External Faculty Profile

Name of Interviewee
Elizabeth Bradley, Professor of Computer Science, Computer Engineering, Systems & Control.
1. How did you first get involved with SFI?
I do not remember how I got involved with SFI. Melanie & I were trying to figure that out the last time I was down there to visit but we struck out. I do know that I've been on the external faculty since 1999 and that I've taught at the CSSS every summer since then (with the exception of COVID years, of course). It was a natural connection, since my work in the area of nonlinear dynamics and chaos: areas where SFI people led the way.
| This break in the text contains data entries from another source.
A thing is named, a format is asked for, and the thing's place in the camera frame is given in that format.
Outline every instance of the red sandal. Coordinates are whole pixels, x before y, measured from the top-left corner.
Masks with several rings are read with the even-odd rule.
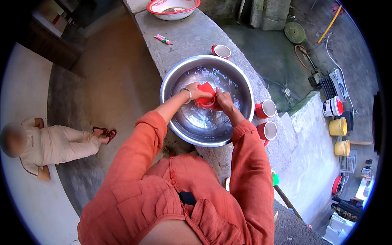
[[[109,137],[109,141],[106,144],[109,144],[109,142],[117,135],[117,131],[115,129],[110,130],[110,132],[107,134],[107,137]]]
[[[107,129],[107,128],[99,128],[99,127],[93,127],[93,133],[94,133],[94,130],[95,129],[101,129],[101,130],[103,130],[103,133],[102,134],[108,134],[109,133],[109,130]]]

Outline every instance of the green moss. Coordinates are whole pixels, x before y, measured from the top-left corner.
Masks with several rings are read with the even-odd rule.
[[[299,111],[303,106],[305,106],[314,96],[318,94],[318,91],[311,91],[308,93],[305,98],[303,98],[298,104],[293,106],[293,108],[288,112],[289,116],[294,115],[297,111]]]

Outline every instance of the white bucket with red lid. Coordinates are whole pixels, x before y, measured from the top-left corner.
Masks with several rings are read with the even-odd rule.
[[[338,96],[323,102],[324,116],[340,116],[343,113],[343,104]]]

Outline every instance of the white pants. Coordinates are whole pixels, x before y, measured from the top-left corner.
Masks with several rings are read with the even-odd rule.
[[[91,133],[78,131],[65,126],[53,126],[52,133],[56,140],[52,141],[52,147],[58,149],[60,163],[65,163],[94,155],[98,152],[101,141]]]

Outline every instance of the toothpaste tube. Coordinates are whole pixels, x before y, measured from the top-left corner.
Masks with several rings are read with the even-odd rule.
[[[159,39],[160,41],[162,41],[164,44],[171,44],[171,42],[166,38],[166,37],[164,37],[164,36],[161,36],[161,35],[156,35],[156,36],[154,36],[156,39]]]
2. What does SFI mean to you?
SFI is scientific utopia: a lovely place full of amazing people who are smart, nice, and deeply interested in interaction. The infrastructure, beginning with the staff, is perfectly crafted to support the mission of supple, productive, interdisciplinary communication and collaboration. When I drive down from Boulder and come across Raton Pass, I start anticipating walking through the SFI front doors and seeing old friends.
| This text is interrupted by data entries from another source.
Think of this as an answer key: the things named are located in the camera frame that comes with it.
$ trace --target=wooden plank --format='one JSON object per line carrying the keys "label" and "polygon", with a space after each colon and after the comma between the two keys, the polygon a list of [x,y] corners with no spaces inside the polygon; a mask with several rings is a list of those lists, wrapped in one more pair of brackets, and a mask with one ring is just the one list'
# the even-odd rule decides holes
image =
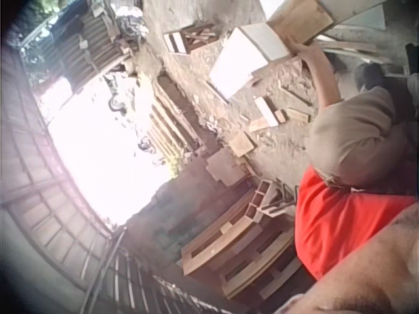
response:
{"label": "wooden plank", "polygon": [[160,137],[156,134],[154,128],[149,129],[148,134],[150,135],[150,138],[152,138],[154,140],[155,143],[157,143],[158,147],[160,147],[163,155],[170,159],[173,158],[175,156],[175,154],[173,153],[173,151],[171,149],[168,148],[168,144],[164,143]]}
{"label": "wooden plank", "polygon": [[288,0],[267,24],[280,37],[292,35],[305,43],[333,24],[333,19],[315,0]]}
{"label": "wooden plank", "polygon": [[207,264],[214,256],[217,256],[229,245],[231,245],[238,237],[247,232],[255,222],[243,216],[227,233],[216,239],[209,247],[204,249],[194,258],[183,259],[183,273],[188,275],[198,268]]}
{"label": "wooden plank", "polygon": [[[282,109],[275,111],[274,114],[275,114],[275,117],[278,119],[278,121],[280,123],[284,123],[284,122],[287,121],[286,117],[283,114]],[[266,119],[264,117],[253,120],[249,124],[249,132],[250,133],[253,133],[253,132],[256,132],[256,131],[259,131],[259,130],[263,130],[263,129],[266,129],[266,128],[269,128],[269,124],[268,124],[268,121],[266,121]]]}
{"label": "wooden plank", "polygon": [[348,41],[320,41],[319,45],[322,48],[337,48],[337,49],[354,49],[368,52],[377,52],[375,44],[366,43],[350,43]]}
{"label": "wooden plank", "polygon": [[182,248],[182,255],[187,252],[196,250],[203,242],[210,238],[213,234],[217,233],[221,227],[228,221],[232,220],[237,215],[244,215],[248,203],[251,201],[255,191],[250,190],[242,198],[240,198],[224,215],[218,218],[214,223],[206,228],[201,234],[194,238],[190,243]]}
{"label": "wooden plank", "polygon": [[301,122],[308,123],[310,121],[310,115],[306,113],[302,113],[294,108],[287,108],[287,116],[290,119],[298,120]]}
{"label": "wooden plank", "polygon": [[162,146],[162,144],[160,144],[160,142],[154,137],[154,135],[151,132],[147,132],[147,135],[150,137],[151,143],[153,144],[153,146],[162,153],[162,155],[167,158],[170,159],[172,157],[172,154],[169,153],[164,146]]}
{"label": "wooden plank", "polygon": [[255,145],[253,145],[244,132],[240,132],[236,135],[234,139],[228,142],[228,145],[237,157],[241,157],[255,149]]}
{"label": "wooden plank", "polygon": [[194,151],[198,148],[198,145],[195,143],[192,136],[188,133],[188,131],[177,121],[175,116],[172,112],[166,108],[159,99],[155,99],[153,101],[153,105],[156,107],[157,111],[162,115],[165,119],[166,123],[169,127],[177,134],[180,140],[183,142],[185,147],[187,147],[190,151]]}
{"label": "wooden plank", "polygon": [[278,257],[292,244],[294,229],[282,233],[274,242],[264,250],[262,258],[258,262],[250,263],[238,275],[233,277],[226,285],[222,286],[223,292],[228,299],[233,298],[237,293],[245,289],[265,270],[267,270]]}
{"label": "wooden plank", "polygon": [[366,10],[382,5],[387,0],[319,0],[321,5],[331,15],[335,24],[340,24],[352,16],[358,15]]}
{"label": "wooden plank", "polygon": [[222,234],[226,234],[227,231],[229,231],[231,227],[233,227],[233,225],[231,224],[231,222],[228,221],[220,228],[220,231]]}
{"label": "wooden plank", "polygon": [[276,117],[274,113],[270,110],[268,104],[266,103],[265,99],[263,97],[259,97],[255,99],[256,106],[259,108],[259,110],[262,112],[262,115],[268,122],[269,126],[277,126],[278,121],[276,120]]}
{"label": "wooden plank", "polygon": [[378,64],[385,64],[391,63],[391,59],[382,56],[372,56],[370,54],[363,54],[361,52],[351,51],[351,50],[339,50],[339,49],[329,49],[324,48],[324,52],[328,52],[331,54],[342,54],[343,56],[351,56],[355,58],[367,59],[371,62],[378,63]]}
{"label": "wooden plank", "polygon": [[291,276],[294,275],[294,273],[297,270],[299,270],[300,267],[301,267],[301,262],[298,259],[298,257],[295,257],[291,261],[291,263],[289,263],[287,267],[285,267],[285,269],[281,273],[279,273],[279,275],[275,273],[275,276],[274,276],[275,280],[273,280],[271,283],[269,283],[269,285],[267,285],[264,289],[262,289],[259,292],[261,297],[264,300],[266,300],[271,295],[273,295],[273,293],[275,293],[279,288],[281,288],[282,285],[286,283],[288,279],[291,278]]}

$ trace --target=white board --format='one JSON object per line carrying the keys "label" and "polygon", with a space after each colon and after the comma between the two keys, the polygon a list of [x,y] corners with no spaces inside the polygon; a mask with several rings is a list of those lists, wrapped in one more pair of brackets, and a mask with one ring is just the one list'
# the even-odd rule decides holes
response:
{"label": "white board", "polygon": [[252,73],[289,55],[279,36],[266,24],[237,27],[221,51],[209,77],[225,99],[230,99]]}
{"label": "white board", "polygon": [[289,55],[288,48],[268,24],[251,24],[242,26],[241,29],[258,46],[259,50],[268,57],[269,61],[278,60]]}
{"label": "white board", "polygon": [[230,99],[252,78],[252,72],[268,65],[259,49],[236,28],[215,62],[209,77],[225,99]]}

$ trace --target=wooden block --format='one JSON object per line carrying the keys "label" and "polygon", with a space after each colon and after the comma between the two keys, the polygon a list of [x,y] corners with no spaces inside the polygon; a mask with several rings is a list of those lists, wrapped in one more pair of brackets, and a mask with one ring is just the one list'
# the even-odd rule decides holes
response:
{"label": "wooden block", "polygon": [[237,157],[241,157],[247,154],[251,150],[255,149],[255,145],[247,137],[246,133],[241,132],[234,139],[228,142],[228,145],[235,153]]}
{"label": "wooden block", "polygon": [[290,119],[298,120],[301,122],[308,123],[310,121],[310,115],[302,113],[301,111],[295,110],[294,108],[287,108],[287,116]]}
{"label": "wooden block", "polygon": [[221,231],[221,233],[222,234],[225,234],[225,233],[227,233],[227,231],[231,228],[231,227],[233,227],[233,225],[231,224],[231,222],[226,222],[221,228],[220,228],[220,231]]}
{"label": "wooden block", "polygon": [[289,278],[301,267],[300,260],[295,257],[291,263],[285,267],[285,269],[280,273],[279,276],[275,276],[275,280],[273,280],[269,285],[267,285],[264,289],[262,289],[259,294],[262,296],[264,300],[269,298],[275,291],[282,287],[284,283],[287,282]]}
{"label": "wooden block", "polygon": [[[282,109],[275,111],[274,115],[280,123],[287,122],[287,119],[284,116]],[[269,128],[269,123],[268,123],[268,121],[266,120],[265,117],[253,120],[249,124],[249,132],[250,133],[253,133],[253,132],[256,132],[256,131],[259,131],[259,130],[263,130],[263,129],[266,129],[266,128]]]}
{"label": "wooden block", "polygon": [[279,36],[292,35],[297,43],[305,43],[331,26],[333,19],[317,1],[288,0],[267,24]]}
{"label": "wooden block", "polygon": [[262,112],[262,115],[268,122],[269,126],[277,126],[278,121],[276,120],[276,117],[274,113],[270,110],[268,104],[264,100],[263,97],[259,97],[255,99],[256,106],[259,108],[259,110]]}

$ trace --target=plywood sheet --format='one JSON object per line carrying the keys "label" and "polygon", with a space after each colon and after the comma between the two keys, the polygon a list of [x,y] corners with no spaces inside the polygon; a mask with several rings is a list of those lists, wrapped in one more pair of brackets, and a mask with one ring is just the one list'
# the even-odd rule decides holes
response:
{"label": "plywood sheet", "polygon": [[316,0],[288,0],[267,24],[279,36],[292,35],[305,43],[331,26],[333,19]]}
{"label": "plywood sheet", "polygon": [[255,148],[255,145],[247,137],[246,133],[240,132],[228,145],[237,157],[241,157]]}

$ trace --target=hand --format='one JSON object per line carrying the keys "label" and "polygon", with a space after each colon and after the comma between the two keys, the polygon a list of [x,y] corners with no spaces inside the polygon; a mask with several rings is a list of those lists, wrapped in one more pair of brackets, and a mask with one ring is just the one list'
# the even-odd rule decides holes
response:
{"label": "hand", "polygon": [[282,38],[282,41],[293,54],[296,54],[305,62],[312,62],[325,58],[323,50],[315,41],[308,46],[297,43],[292,36],[286,36]]}
3. How have you been involved with SFI recently?
As I write this, I'm flying home from a productive week-long visit that combined a planned research collaboration and serendipitous connections. There's teaching at the CSSS, of course, and I just rotated off the Science Board this year after more than a decade. One of my long-term projects has been helping build the connective tissue between SFI and CU-Boulder, which is now substantial and bidirectional. Indeed, we sometimes refer to ourselves as "SFI North." Our faculty includes at least three people who came from SFI postdocs, for instance, and a number of our students have gone on to SFI postdoc positions.
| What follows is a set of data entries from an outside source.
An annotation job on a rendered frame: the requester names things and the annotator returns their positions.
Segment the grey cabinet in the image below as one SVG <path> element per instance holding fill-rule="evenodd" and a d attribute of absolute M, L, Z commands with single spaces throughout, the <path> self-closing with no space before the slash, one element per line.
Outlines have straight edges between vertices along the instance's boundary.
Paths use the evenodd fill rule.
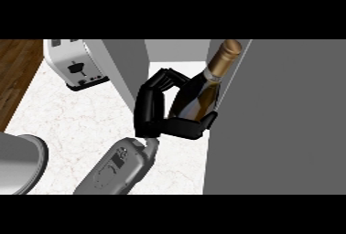
<path fill-rule="evenodd" d="M 130 110 L 139 86 L 158 68 L 189 78 L 206 68 L 209 39 L 86 39 L 84 43 Z"/>

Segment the dark grey cabinet door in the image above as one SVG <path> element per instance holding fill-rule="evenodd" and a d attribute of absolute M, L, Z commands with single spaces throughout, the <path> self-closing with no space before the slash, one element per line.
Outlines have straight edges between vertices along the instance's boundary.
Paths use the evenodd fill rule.
<path fill-rule="evenodd" d="M 219 107 L 207 194 L 346 194 L 346 40 L 256 40 Z"/>

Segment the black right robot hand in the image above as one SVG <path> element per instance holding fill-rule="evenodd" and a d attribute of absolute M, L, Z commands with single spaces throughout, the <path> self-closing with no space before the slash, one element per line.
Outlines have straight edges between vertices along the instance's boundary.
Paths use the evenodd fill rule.
<path fill-rule="evenodd" d="M 135 108 L 135 136 L 157 138 L 169 134 L 195 140 L 212 128 L 217 117 L 217 102 L 222 78 L 204 69 L 191 79 L 173 69 L 160 69 L 141 86 Z M 166 115 L 164 91 L 179 87 L 170 112 Z"/>

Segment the white toaster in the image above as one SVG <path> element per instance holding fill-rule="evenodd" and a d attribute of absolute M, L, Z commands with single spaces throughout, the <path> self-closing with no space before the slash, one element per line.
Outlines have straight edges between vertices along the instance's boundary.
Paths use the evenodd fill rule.
<path fill-rule="evenodd" d="M 109 81 L 83 39 L 44 39 L 43 57 L 73 91 Z"/>

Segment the dark wine bottle gold neck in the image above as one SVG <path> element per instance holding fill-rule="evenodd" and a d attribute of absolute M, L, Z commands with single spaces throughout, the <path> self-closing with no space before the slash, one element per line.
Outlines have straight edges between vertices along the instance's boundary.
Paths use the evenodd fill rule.
<path fill-rule="evenodd" d="M 226 39 L 206 69 L 180 87 L 169 111 L 169 118 L 179 117 L 200 121 L 213 111 L 217 103 L 222 78 L 241 51 L 241 43 L 235 39 Z"/>
4. What are you working on now?
Lots of crazy stuff! My students and I have been using topological data analysis to detect and characterize structure in various kinds of scientific data: bacteria swarms, honeybee colonies (with External Faculty member Orit Peleg from CU-Boulder), and circumstellar disks, where those structures can be signatures of exoplanet formation. One of my other students is building a multiphysics model of droplet formation in the vocal tract and validating it against experimental data; another is thinking about how to use Koopman theory to model the growth of algal blooms in lakes. I also spent a lot of time in the past year helping organize a Focus Issue of the journal CHAOS in honor of the 80th birthday of David K. Campbell, a longtime Science Board member (and Geoffrey West's very first postdoc).